A lack of foreign policy experience or military service is often a detriment for candidates challenging a sitting president, which is why several savvy Democrats plotting White House campaigns have spent years eagerly seeking seats on military and foreign policy committees. The positions give them an opportunity to travel the world to meet with foreign leaders, drop into war zones, tour military bases, and to grill top administration officials in televised hearings. Plus, the perch makes them a go-to guest on television news programs – especially when global conflicts arise.
Gillibrand joined the Armed Services panel in 2011 – taking a spot once occupied by her Senate predecessor, Hillary Clinton. Warren joined the committee last year – a move clearly designed to bolster the former law professor’s thin foreign policy and military portfolio and a committee workload that focused on aging, banking, energy and health issues.
Booker joined the Foreign Relations Committee in 2017 and earned a slot on the Judiciary Committee earlier this year – alongside Sen. Kamala Harris, D-California, another presidential aspirant. Harris started her Senate career last year with a seat on the Intelligence Committee – a usually secretive body that has emerged as one of the more consequential groups on Capitol Hill given its investigations into Russian meddling in U.S. elections.
Booker, Harris, Gillibrand and Warren all headlined the “We the People” summit on Wednesday, alongside Sen. Bernie Sanders, I-Vermont, and Rep. Luis Gutierrez, D-Illinois, who are also known to be preparing for potential 2020 presidential bids.
On stage, the Democrats focused almost exclusively on domestic policy, emphasizing their support for labor unions, higher minimum wage rates, and Mr. Trump’s divisive rhetoric aimed at minorities.

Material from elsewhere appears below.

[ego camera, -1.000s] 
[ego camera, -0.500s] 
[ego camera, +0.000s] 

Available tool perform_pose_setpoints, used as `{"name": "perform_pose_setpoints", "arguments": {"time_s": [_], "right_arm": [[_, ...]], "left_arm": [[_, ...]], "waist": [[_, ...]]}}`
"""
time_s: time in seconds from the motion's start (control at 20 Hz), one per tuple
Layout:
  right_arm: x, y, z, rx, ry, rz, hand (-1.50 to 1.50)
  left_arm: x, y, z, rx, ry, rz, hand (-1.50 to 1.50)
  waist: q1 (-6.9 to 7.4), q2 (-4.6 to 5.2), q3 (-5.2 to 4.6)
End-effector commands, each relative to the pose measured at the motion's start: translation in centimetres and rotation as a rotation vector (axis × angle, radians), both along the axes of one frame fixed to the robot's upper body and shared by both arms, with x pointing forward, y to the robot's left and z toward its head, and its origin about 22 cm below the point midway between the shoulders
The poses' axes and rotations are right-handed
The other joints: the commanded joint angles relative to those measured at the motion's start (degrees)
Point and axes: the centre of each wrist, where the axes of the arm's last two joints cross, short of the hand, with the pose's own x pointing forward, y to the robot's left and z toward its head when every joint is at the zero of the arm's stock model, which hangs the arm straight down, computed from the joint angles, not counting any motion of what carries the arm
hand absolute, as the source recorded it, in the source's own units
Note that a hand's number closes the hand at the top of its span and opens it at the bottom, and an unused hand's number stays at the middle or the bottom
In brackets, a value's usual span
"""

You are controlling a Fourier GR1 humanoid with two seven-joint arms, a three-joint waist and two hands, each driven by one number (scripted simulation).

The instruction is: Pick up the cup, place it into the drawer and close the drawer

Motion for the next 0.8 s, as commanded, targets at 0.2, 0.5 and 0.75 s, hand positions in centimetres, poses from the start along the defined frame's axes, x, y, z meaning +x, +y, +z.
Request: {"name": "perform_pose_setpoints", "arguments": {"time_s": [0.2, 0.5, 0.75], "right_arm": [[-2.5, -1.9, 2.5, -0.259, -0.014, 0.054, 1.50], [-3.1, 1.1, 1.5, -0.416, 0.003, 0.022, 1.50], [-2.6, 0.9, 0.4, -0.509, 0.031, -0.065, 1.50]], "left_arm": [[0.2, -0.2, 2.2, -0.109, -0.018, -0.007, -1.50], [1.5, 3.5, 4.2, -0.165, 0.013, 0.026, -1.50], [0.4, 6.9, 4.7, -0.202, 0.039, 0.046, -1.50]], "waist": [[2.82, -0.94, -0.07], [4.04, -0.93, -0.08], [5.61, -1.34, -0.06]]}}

The first-of-its-kind gathering put the senators in front of leaders and rank-and-file members from Communication Workers of America, Demos Action, Indivisible, MoveOn, Planned Parenthood Action Fund, and Working Families Party, among other groups. After remarks from each lawmaker, audience members asked often long-winded questions to put the speaker on the record as embracing liberal positions on issues ranging from immigration reform to Wall Street regulations.
Off-stage, despite their concerns with what Mr. Trump might have guaranteed Kim, the senators agreed that the meeting was a welcome alternative to military action or brash tweets.
“This is better than what I was seeing before, which was two world leaders behaving as they were bullies on the playground, talking about the size of their buttons and things like that,” Booker said.
Gillibrand agreed, saying, “I will support his efforts because diplomacy is the right solution, not military action. And I’m going to support his efforts as long as he’s not trying to do that.”
As for next steps, Warren asserted that the ball was in the president’s court. “We’ll keep pushing the President, but he’s the lead negotiator.”